Source data:
Content starts

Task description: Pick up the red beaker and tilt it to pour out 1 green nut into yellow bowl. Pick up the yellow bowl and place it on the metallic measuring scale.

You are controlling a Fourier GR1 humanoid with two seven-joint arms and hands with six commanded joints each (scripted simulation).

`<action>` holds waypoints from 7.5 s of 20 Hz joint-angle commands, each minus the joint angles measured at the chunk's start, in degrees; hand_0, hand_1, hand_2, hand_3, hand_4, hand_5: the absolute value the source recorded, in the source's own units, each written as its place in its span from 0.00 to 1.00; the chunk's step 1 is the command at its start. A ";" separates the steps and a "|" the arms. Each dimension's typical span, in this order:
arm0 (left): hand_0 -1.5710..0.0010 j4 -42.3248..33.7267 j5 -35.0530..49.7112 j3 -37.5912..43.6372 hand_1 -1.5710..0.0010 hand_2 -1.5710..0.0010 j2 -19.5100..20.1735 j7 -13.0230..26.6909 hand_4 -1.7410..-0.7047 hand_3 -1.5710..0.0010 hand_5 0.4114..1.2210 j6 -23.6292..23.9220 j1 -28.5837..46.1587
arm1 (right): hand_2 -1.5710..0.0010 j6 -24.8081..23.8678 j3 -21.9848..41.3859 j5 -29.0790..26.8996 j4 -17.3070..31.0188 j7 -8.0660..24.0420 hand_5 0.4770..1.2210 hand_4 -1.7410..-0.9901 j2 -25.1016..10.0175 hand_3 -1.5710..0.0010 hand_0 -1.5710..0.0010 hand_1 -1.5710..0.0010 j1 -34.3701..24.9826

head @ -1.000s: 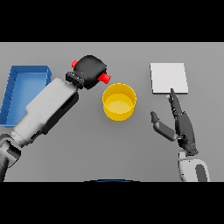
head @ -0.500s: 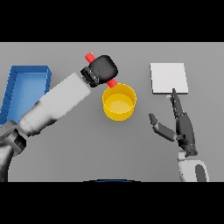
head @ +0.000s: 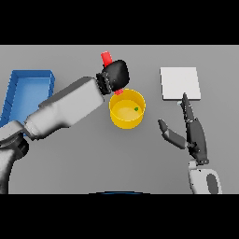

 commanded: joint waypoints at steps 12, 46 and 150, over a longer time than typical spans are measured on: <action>0.00 4.84 -8.16 -4.39 0.00 0.00 -0.09 -5.10 0.01 0.00 1.00 2.50 -16.04 | 1.00 -0.51 -0.11 0.48 -0.38 0.21 0.12 0.81 -0.06 1.00 1.00 1.00 -0.12; 0.00 -3.15 59.37 59.29 0.00 0.00 16.52 32.59 0.00 0.00 0.85 24.31 30.71 | 1.00 3.11 1.43 -0.09 1.01 -3.98 0.27 0.76 -2.44 1.00 1.00 1.00 -0.59; 1.00 -27.09 68.57 57.82 1.00 1.00 18.37 40.90 0.85 1.00 0.45 12.55 43.66 | 0.03 21.97 19.23 34.30 44.42 -3.21 1.00 0.00 -29.97 0.26 0.00 0.00 -51.51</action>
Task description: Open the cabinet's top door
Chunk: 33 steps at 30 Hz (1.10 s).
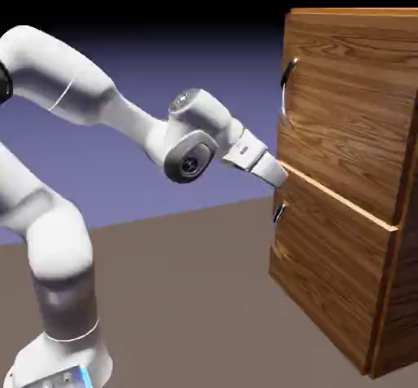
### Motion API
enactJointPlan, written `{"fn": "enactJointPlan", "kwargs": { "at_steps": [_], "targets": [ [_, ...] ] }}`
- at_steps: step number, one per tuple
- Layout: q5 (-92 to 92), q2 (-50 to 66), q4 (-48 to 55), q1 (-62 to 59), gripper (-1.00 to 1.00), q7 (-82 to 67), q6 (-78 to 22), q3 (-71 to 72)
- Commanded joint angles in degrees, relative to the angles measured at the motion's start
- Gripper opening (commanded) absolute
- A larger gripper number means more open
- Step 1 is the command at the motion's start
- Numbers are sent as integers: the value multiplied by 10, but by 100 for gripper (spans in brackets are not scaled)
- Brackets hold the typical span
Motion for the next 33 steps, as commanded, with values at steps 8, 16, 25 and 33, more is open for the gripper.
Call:
{"fn": "enactJointPlan", "kwargs": {
  "at_steps": [8, 16, 25, 33],
  "targets": [
    [199, -40, 32, -73, 0, -130, -12, 79],
    [399, -80, 64, -146, 0, -261, -25, 158],
    [623, -125, 101, -228, 0, -407, -39, 247],
    [822, -165, 133, -301, 0, -538, -51, 326]
  ]
}}
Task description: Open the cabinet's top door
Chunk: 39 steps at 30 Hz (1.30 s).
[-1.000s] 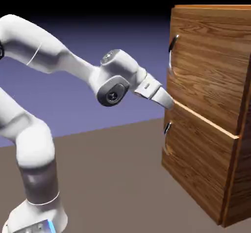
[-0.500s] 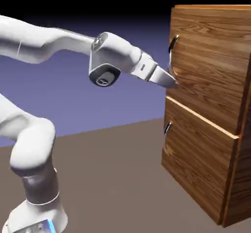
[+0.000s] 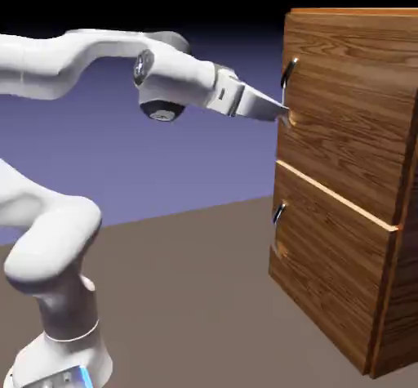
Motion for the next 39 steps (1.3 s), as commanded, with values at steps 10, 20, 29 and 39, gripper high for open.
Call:
{"fn": "enactJointPlan", "kwargs": {
  "at_steps": [10, 20, 29, 39],
  "targets": [
    [249, -50, 40, -91, 0, -163, -15, 99],
    [498, -100, 81, -182, 0, -326, -31, 197],
    [579, -83, 161, -305, 0, -370, -57, 275],
    [487, -106, 4, -141, -100, -376, -190, 124]
  ]
}}
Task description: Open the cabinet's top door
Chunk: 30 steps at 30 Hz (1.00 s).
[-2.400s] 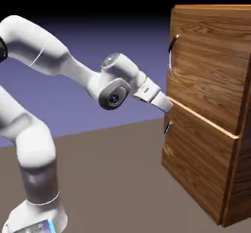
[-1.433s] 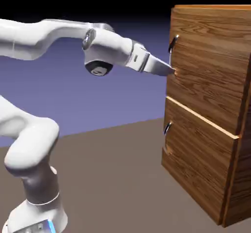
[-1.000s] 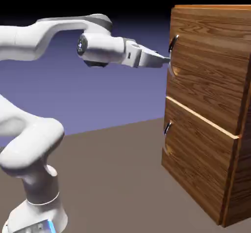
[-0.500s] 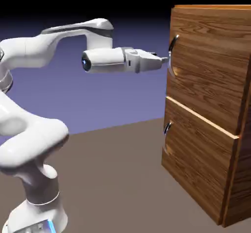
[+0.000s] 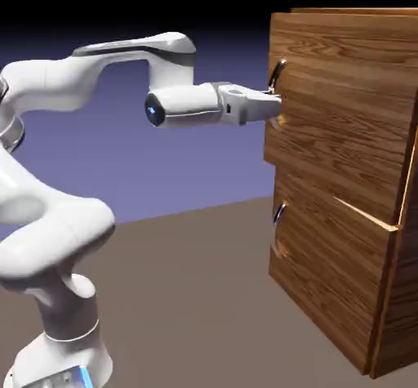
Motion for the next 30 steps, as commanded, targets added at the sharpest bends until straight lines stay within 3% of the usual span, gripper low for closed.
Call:
{"fn": "enactJointPlan", "kwargs": {
  "at_steps": [1, 16, 30],
  "targets": [
    [-16, -6, -18, 18, -100, 1, -17, -21],
    [-311, -90, -181, 137, -100, 28, -272, -332],
    [-598, -18, -149, 131, -100, -4, -528, -623]
  ]
}}
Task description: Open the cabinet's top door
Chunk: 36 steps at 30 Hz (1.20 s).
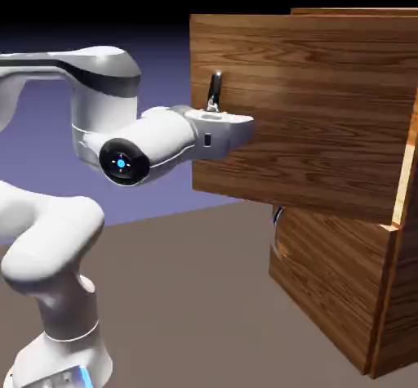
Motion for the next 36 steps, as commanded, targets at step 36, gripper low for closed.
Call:
{"fn": "enactJointPlan", "kwargs": {
  "at_steps": [36],
  "targets": [
    [-257, 529, 525, 512, -100, -236, -612, -730]
  ]
}}
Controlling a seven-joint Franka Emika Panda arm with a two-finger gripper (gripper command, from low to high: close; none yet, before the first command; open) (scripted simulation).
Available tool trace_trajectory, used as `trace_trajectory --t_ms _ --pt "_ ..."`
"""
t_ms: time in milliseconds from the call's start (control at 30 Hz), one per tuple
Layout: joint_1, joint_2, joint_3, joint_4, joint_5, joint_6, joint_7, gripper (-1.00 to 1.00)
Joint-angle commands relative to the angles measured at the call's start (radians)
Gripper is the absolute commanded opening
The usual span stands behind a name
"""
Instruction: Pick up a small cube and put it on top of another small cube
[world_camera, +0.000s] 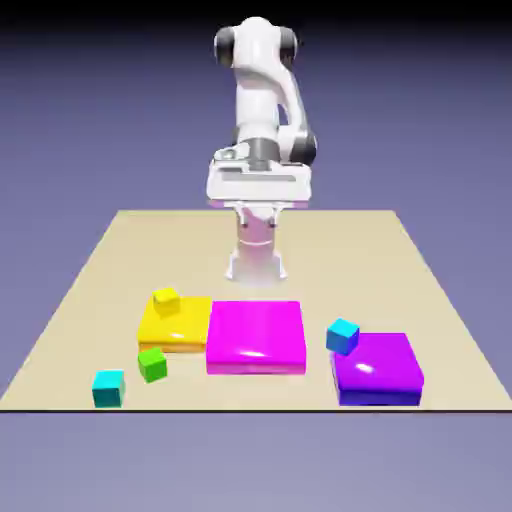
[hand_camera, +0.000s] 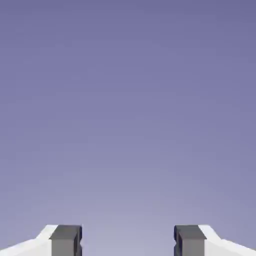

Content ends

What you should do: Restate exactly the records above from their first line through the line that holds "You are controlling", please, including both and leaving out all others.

Result for this task:
Task description: Pick up the red beaker and tilt it to pour out 1 green nut into yellow bowl. Pick up the yellow bowl and place it on the metallic measuring scale.

You are controlling a Fourier GR1 humanoid with two seven-joint arms and hands with six commanded joints each (scripted simulation).

Work on this exercise is now finished.